• **Task requirements**
Output only the lines of the entries that follow, starting at the one with "Trace every instance of the computer" and running down to the one with "Coordinates below refer", both included and unchanged.

• **Material to process**
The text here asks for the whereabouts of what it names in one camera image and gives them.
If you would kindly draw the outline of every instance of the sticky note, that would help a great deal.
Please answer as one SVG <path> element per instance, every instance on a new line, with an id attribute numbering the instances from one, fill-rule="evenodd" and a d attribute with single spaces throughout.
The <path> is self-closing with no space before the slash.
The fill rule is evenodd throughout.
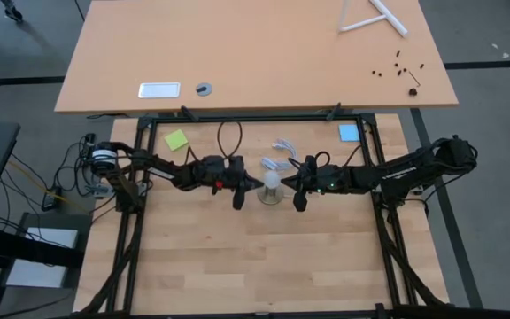
<path id="1" fill-rule="evenodd" d="M 178 150 L 188 143 L 188 140 L 181 129 L 175 130 L 173 133 L 165 136 L 165 141 L 171 151 Z"/>
<path id="2" fill-rule="evenodd" d="M 355 124 L 341 124 L 340 139 L 342 140 L 342 142 L 358 142 L 359 141 L 358 126 Z"/>

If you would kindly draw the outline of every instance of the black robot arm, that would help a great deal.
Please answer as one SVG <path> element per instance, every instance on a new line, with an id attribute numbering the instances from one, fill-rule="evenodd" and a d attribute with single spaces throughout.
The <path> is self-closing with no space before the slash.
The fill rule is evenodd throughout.
<path id="1" fill-rule="evenodd" d="M 293 203 L 299 212 L 306 210 L 308 192 L 364 194 L 377 187 L 381 188 L 386 204 L 400 206 L 410 190 L 429 187 L 442 175 L 469 173 L 477 165 L 476 159 L 477 150 L 454 136 L 379 166 L 318 167 L 315 156 L 306 156 L 298 173 L 282 179 L 282 183 L 296 191 Z"/>
<path id="2" fill-rule="evenodd" d="M 119 156 L 122 151 L 126 156 Z M 120 167 L 118 160 L 127 158 L 130 164 Z M 172 161 L 151 155 L 145 150 L 135 150 L 119 142 L 102 142 L 92 153 L 92 172 L 107 179 L 118 197 L 118 210 L 131 213 L 144 210 L 144 203 L 138 186 L 131 183 L 126 174 L 135 171 L 148 171 L 172 183 L 182 191 L 191 191 L 200 186 L 212 187 L 212 194 L 228 189 L 235 192 L 233 208 L 243 206 L 246 191 L 263 186 L 263 183 L 247 174 L 242 156 L 227 158 L 219 155 L 206 156 L 188 164 L 176 165 Z"/>

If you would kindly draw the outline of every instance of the black floor line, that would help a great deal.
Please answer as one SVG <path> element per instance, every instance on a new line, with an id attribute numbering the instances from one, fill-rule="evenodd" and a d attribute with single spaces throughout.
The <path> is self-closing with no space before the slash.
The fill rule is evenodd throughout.
<path id="1" fill-rule="evenodd" d="M 411 115 L 413 116 L 414 126 L 416 127 L 416 132 L 421 140 L 421 145 L 425 147 L 430 146 L 431 142 L 429 132 L 424 124 L 421 111 L 417 108 L 411 109 Z M 477 290 L 477 284 L 475 282 L 474 273 L 469 264 L 466 247 L 461 240 L 460 228 L 458 228 L 456 217 L 453 214 L 448 190 L 445 186 L 443 186 L 443 184 L 444 181 L 440 177 L 436 180 L 434 186 L 437 188 L 438 203 L 442 210 L 448 237 L 452 243 L 453 254 L 456 257 L 456 262 L 460 269 L 461 282 L 463 283 L 464 290 L 466 291 L 467 301 L 471 308 L 483 309 L 482 298 Z"/>
<path id="2" fill-rule="evenodd" d="M 510 61 L 444 63 L 446 70 L 475 70 L 488 68 L 510 68 Z"/>
<path id="3" fill-rule="evenodd" d="M 24 84 L 52 84 L 64 82 L 64 76 L 41 76 L 27 78 L 4 78 L 0 79 L 2 85 L 24 85 Z"/>
<path id="4" fill-rule="evenodd" d="M 510 61 L 491 61 L 491 62 L 458 62 L 444 63 L 446 70 L 476 70 L 490 68 L 510 68 Z M 62 83 L 65 76 L 39 76 L 39 77 L 22 77 L 22 78 L 2 78 L 2 85 L 22 85 L 22 84 L 49 84 Z"/>

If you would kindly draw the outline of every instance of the floor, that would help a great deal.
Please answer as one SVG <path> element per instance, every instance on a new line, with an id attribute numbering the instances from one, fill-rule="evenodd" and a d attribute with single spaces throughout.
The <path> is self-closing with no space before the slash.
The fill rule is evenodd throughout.
<path id="1" fill-rule="evenodd" d="M 82 12 L 89 0 L 79 0 Z M 62 76 L 66 73 L 82 20 L 73 0 L 17 0 L 26 23 L 18 27 L 0 4 L 0 78 Z M 421 6 L 445 63 L 510 60 L 510 0 L 421 0 Z M 423 110 L 433 139 L 458 134 L 476 145 L 478 168 L 448 187 L 475 280 L 487 308 L 510 309 L 510 68 L 449 71 L 461 106 Z M 111 118 L 88 120 L 82 115 L 53 112 L 60 84 L 0 87 L 0 121 L 17 121 L 22 130 L 15 153 L 48 180 L 69 144 L 88 132 L 107 139 Z M 410 149 L 420 145 L 408 110 L 398 111 Z M 18 185 L 35 199 L 40 191 L 10 170 Z M 90 208 L 91 199 L 68 194 Z M 30 208 L 10 193 L 17 222 Z M 429 222 L 451 301 L 467 306 L 450 240 L 437 200 L 430 200 Z M 5 214 L 3 189 L 0 212 Z M 64 206 L 61 214 L 77 214 Z M 14 289 L 0 314 L 61 298 L 68 290 Z M 17 318 L 67 315 L 71 298 L 53 307 Z"/>

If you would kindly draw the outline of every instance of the wooden work surface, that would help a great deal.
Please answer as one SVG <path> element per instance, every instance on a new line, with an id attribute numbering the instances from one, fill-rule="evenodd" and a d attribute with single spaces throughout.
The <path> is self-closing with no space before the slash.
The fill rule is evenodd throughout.
<path id="1" fill-rule="evenodd" d="M 383 2 L 407 38 L 386 20 L 338 34 L 343 0 L 93 1 L 56 112 L 457 105 L 418 0 Z M 351 0 L 345 24 L 379 14 Z M 141 99 L 143 82 L 181 93 Z"/>
<path id="2" fill-rule="evenodd" d="M 377 120 L 386 159 L 406 154 L 398 116 L 377 115 Z M 327 151 L 332 162 L 341 165 L 358 145 L 339 141 L 337 125 L 342 123 L 351 121 L 245 122 L 238 154 L 256 178 L 264 173 L 259 164 L 263 156 L 286 158 L 284 152 L 271 148 L 277 137 L 289 139 L 301 156 Z M 132 145 L 135 127 L 136 120 L 116 120 L 112 140 Z M 185 148 L 170 152 L 163 139 L 180 128 L 198 157 L 218 154 L 217 127 L 217 123 L 158 125 L 155 152 L 182 163 Z M 236 137 L 235 124 L 223 127 L 225 150 L 235 147 Z M 363 164 L 361 152 L 351 164 Z M 284 175 L 294 173 L 292 169 Z M 236 211 L 229 191 L 212 196 L 208 188 L 183 192 L 165 180 L 155 178 L 153 182 L 144 217 L 133 314 L 358 310 L 373 309 L 378 302 L 390 307 L 368 194 L 312 194 L 306 212 L 299 214 L 291 198 L 266 206 L 251 191 L 243 209 Z M 432 292 L 446 300 L 421 203 L 407 202 L 398 213 L 411 265 Z M 117 212 L 93 225 L 74 310 L 86 306 L 107 278 L 119 226 Z M 406 298 L 402 289 L 401 298 Z"/>

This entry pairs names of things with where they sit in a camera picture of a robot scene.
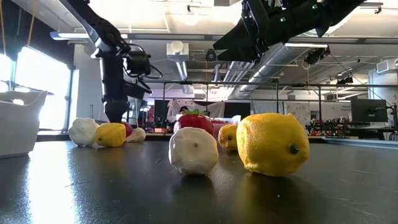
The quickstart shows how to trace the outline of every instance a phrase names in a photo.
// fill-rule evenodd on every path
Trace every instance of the window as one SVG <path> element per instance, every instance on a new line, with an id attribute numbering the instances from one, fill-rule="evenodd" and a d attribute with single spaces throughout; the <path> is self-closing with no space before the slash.
<path id="1" fill-rule="evenodd" d="M 0 54 L 0 92 L 9 90 L 8 83 L 11 77 L 11 59 Z"/>
<path id="2" fill-rule="evenodd" d="M 16 91 L 48 91 L 40 113 L 41 129 L 67 128 L 70 81 L 71 71 L 64 63 L 28 47 L 18 54 Z"/>

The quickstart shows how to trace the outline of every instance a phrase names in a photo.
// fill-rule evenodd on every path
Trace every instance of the red object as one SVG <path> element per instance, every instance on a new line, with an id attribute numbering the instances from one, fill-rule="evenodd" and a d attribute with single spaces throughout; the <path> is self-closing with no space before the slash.
<path id="1" fill-rule="evenodd" d="M 125 122 L 125 121 L 123 121 L 122 124 L 124 124 L 125 127 L 126 127 L 126 137 L 130 136 L 131 133 L 132 133 L 131 125 L 129 123 Z"/>
<path id="2" fill-rule="evenodd" d="M 211 135 L 213 135 L 214 133 L 213 123 L 211 122 L 211 119 L 206 116 L 198 114 L 186 114 L 183 115 L 180 119 L 178 119 L 178 123 L 179 123 L 178 125 L 179 129 L 186 127 L 202 128 Z"/>
<path id="3" fill-rule="evenodd" d="M 228 121 L 220 121 L 220 120 L 212 120 L 211 121 L 213 124 L 226 124 Z"/>

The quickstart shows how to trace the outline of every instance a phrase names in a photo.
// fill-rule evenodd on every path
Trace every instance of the red apple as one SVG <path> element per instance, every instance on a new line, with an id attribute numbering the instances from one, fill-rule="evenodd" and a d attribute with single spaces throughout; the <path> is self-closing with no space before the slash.
<path id="1" fill-rule="evenodd" d="M 125 122 L 125 121 L 123 121 L 122 124 L 124 124 L 125 127 L 126 127 L 126 137 L 129 137 L 130 134 L 132 133 L 131 125 L 129 123 Z"/>

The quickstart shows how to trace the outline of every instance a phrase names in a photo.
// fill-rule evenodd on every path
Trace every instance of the black table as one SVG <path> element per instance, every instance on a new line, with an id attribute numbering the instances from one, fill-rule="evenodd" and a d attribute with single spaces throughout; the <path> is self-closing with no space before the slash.
<path id="1" fill-rule="evenodd" d="M 168 147 L 40 142 L 0 159 L 0 223 L 398 222 L 398 150 L 312 144 L 300 171 L 271 178 L 223 151 L 207 176 L 184 176 Z"/>

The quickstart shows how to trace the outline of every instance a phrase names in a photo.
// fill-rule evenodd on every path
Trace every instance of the computer screen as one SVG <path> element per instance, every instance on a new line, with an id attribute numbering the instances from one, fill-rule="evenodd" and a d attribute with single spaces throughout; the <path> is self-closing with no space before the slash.
<path id="1" fill-rule="evenodd" d="M 353 122 L 388 122 L 385 100 L 351 100 Z"/>

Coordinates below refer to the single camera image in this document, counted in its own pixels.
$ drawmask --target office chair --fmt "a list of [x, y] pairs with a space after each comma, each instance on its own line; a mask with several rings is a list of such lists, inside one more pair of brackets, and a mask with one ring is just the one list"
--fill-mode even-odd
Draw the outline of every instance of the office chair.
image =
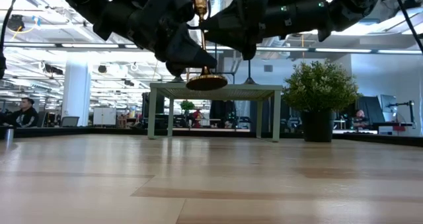
[[39, 112], [38, 113], [38, 122], [37, 128], [44, 127], [44, 122], [46, 121], [47, 112]]
[[78, 126], [79, 117], [76, 116], [67, 116], [61, 118], [60, 127], [61, 128], [71, 128]]

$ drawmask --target green plant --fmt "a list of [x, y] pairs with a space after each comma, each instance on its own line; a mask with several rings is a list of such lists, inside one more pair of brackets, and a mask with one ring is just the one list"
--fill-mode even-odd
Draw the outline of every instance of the green plant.
[[293, 67], [294, 73], [285, 79], [288, 85], [282, 89], [282, 98], [296, 110], [341, 110], [360, 96], [354, 78], [336, 63], [313, 61]]
[[182, 101], [180, 103], [180, 109], [182, 109], [183, 111], [193, 110], [194, 108], [195, 108], [195, 105], [188, 100]]

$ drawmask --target brass cup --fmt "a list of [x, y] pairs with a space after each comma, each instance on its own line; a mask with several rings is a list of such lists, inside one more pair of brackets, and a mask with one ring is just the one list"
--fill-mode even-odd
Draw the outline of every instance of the brass cup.
[[[191, 0], [194, 4], [194, 12], [198, 15], [199, 23], [204, 21], [204, 15], [207, 14], [207, 2], [208, 0]], [[206, 49], [206, 39], [204, 38], [204, 31], [201, 31], [202, 34], [202, 49]], [[223, 88], [227, 85], [227, 79], [221, 75], [214, 75], [210, 72], [210, 69], [207, 66], [204, 66], [201, 75], [191, 78], [187, 84], [186, 88], [194, 91], [212, 91], [215, 89]]]

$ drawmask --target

• **Output**
Trace every instance of the computer screen as one SVG <path> element per instance, every instance on a new line, with an id attribute numbering the instances from one, fill-rule="evenodd" and a d attribute with single spaces throughout; the <path> is self-closing with no space before the slash.
<path id="1" fill-rule="evenodd" d="M 353 122 L 388 122 L 385 100 L 351 100 Z"/>

Coordinates below refer to the single camera image in this document, counted in its own pixels.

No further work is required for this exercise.